*** RECORDED DATA

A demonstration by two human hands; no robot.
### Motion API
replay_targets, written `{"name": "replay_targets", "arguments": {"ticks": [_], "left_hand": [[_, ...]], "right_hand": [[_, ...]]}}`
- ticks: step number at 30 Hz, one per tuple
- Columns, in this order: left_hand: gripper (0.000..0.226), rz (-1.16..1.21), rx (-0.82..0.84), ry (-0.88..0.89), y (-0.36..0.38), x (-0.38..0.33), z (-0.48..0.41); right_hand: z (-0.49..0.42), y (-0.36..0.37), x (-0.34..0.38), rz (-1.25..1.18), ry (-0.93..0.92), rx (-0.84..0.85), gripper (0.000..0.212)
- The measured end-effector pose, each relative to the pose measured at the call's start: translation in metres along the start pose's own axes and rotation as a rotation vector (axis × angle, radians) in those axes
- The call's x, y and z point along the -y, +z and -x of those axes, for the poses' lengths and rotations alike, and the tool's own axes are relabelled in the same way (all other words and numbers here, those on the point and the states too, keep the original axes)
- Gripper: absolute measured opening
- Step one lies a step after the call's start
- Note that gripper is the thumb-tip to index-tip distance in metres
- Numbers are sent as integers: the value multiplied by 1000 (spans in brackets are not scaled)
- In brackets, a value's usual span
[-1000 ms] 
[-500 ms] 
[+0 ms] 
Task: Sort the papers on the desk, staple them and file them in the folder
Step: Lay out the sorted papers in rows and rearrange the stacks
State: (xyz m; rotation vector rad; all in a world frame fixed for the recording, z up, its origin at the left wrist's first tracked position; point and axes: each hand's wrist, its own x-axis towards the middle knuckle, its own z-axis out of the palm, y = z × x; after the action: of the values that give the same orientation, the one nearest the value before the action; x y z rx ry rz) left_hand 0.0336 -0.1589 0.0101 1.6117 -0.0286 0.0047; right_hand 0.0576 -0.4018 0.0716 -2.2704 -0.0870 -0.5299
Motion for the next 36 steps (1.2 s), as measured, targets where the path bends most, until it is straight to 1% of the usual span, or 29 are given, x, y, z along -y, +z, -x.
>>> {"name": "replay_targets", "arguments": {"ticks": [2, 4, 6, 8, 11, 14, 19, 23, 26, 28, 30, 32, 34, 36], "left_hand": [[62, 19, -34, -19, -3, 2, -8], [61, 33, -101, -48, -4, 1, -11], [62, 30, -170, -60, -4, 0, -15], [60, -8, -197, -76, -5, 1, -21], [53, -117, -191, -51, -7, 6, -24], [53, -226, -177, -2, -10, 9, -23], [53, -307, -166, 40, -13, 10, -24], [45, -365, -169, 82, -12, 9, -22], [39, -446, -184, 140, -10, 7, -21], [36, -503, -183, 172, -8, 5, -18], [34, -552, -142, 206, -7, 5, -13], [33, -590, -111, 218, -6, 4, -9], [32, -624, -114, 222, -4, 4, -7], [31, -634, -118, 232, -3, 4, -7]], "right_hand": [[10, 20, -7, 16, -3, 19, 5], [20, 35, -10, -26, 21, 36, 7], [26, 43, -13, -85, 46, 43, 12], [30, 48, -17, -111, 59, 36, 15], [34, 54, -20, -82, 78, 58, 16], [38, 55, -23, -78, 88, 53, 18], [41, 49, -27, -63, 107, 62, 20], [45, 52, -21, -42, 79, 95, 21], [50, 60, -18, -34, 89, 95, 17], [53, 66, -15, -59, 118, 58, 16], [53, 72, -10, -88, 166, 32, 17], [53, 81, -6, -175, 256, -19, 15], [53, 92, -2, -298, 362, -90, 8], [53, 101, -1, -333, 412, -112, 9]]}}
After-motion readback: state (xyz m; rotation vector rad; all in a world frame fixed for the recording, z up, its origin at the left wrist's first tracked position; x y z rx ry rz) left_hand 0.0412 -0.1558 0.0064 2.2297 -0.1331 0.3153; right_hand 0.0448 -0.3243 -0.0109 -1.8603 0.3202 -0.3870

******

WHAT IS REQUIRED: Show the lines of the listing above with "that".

EXERCISE ANSWER:
- Note that gripper is the thumb-tip to index-tip distance in metres
State: (xyz m; rotation vector rad; all in a world frame fixed for the recording, z up, its origin at the left wrist's first tracked position; point and axes: each hand's wrist, its own x-axis towards the middle knuckle, its own z-axis out of the palm, y = z × x; after the action: of the values that give the same orientation, the one nearest the value before the action; x y z rx ry rz) left_hand 0.0336 -0.1589 0.0101 1.6117 -0.0286 0.0047; right_hand 0.0576 -0.4018 0.0716 -2.2704 -0.0870 -0.5299

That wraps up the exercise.